Requirement => Would you return the lines between the one holding "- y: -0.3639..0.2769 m" and the one holding "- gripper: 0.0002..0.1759", inclusive, and only those, exactly as they stand in the listing below?

══════════

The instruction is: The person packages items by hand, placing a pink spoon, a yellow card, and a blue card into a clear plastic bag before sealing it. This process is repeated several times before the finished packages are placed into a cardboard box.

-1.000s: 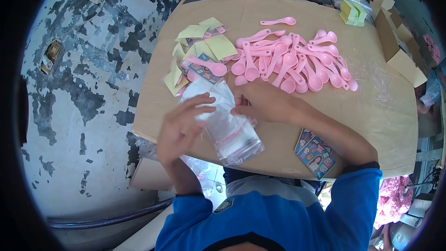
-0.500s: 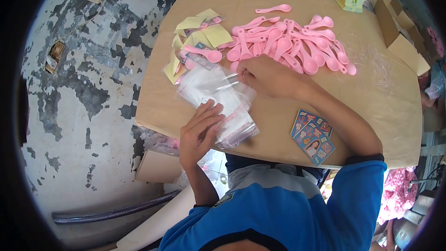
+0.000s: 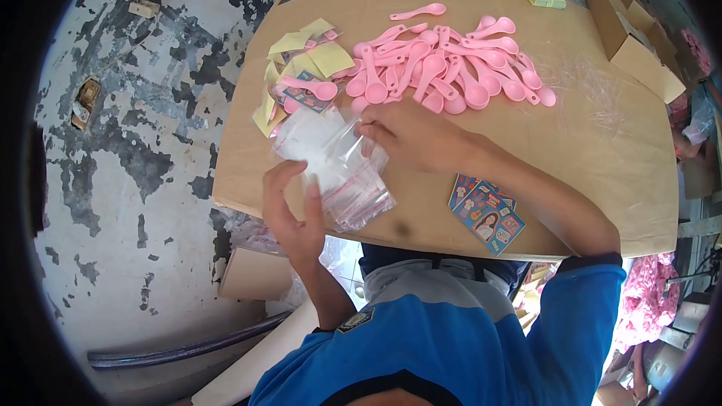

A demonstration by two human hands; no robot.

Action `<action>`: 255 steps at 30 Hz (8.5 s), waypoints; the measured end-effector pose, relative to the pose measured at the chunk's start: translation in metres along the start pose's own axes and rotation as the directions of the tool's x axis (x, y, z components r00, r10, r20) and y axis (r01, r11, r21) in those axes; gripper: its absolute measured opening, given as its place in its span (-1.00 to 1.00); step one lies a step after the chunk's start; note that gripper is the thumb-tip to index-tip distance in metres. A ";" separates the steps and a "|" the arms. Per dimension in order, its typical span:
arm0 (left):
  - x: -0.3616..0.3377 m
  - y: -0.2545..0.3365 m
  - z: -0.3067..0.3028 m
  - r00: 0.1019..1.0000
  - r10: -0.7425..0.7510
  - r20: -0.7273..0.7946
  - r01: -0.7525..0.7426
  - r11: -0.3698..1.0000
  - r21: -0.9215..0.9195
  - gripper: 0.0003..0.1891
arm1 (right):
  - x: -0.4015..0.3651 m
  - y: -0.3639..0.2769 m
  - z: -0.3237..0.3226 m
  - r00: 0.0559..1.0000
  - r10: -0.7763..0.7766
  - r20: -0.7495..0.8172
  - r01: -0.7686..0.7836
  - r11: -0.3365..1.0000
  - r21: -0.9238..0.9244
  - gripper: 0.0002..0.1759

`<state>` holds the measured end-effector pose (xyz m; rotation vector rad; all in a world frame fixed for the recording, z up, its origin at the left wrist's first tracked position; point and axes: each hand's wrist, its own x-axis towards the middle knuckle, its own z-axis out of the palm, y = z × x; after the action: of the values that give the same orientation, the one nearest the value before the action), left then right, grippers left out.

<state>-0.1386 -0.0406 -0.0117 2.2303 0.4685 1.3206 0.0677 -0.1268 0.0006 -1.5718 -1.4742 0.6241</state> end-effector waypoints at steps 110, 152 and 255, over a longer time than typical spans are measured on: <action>-0.021 0.055 0.126 0.745 -0.231 0.625 0.665 0.187 -0.723 -0.67 | -0.133 0.011 -0.047 0.939 0.310 -0.148 -0.214 0.866 0.453 -0.74; -0.021 0.043 0.082 0.990 -0.021 0.136 0.131 0.440 -0.888 -0.34 | -0.103 0.011 -0.114 0.887 0.150 -0.436 -0.270 0.936 -0.226 -0.81; 0.006 0.078 0.115 0.621 -0.195 0.759 0.553 0.796 -0.247 -0.48 | -0.107 0.010 -0.071 0.865 -0.393 -0.313 0.065 0.705 -0.706 -0.77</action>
<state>-0.0314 -0.1290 -0.0085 1.8680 0.2719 0.2286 0.1137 -0.2468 0.0063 -1.8422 -1.5803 -0.4938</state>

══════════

Exercise response =>
  - y: -0.3639..0.2769 m
  - z: -0.3237..0.3226 m
  - r00: 0.0559..1.0000
  - r10: -0.7763..0.7766
  - r20: -0.7495..0.8172
  - r01: -0.7686..0.7836
  - r11: -0.3365..1.0000
  - r21: -0.9238..0.9244
  - gripper: 0.0002..0.1759

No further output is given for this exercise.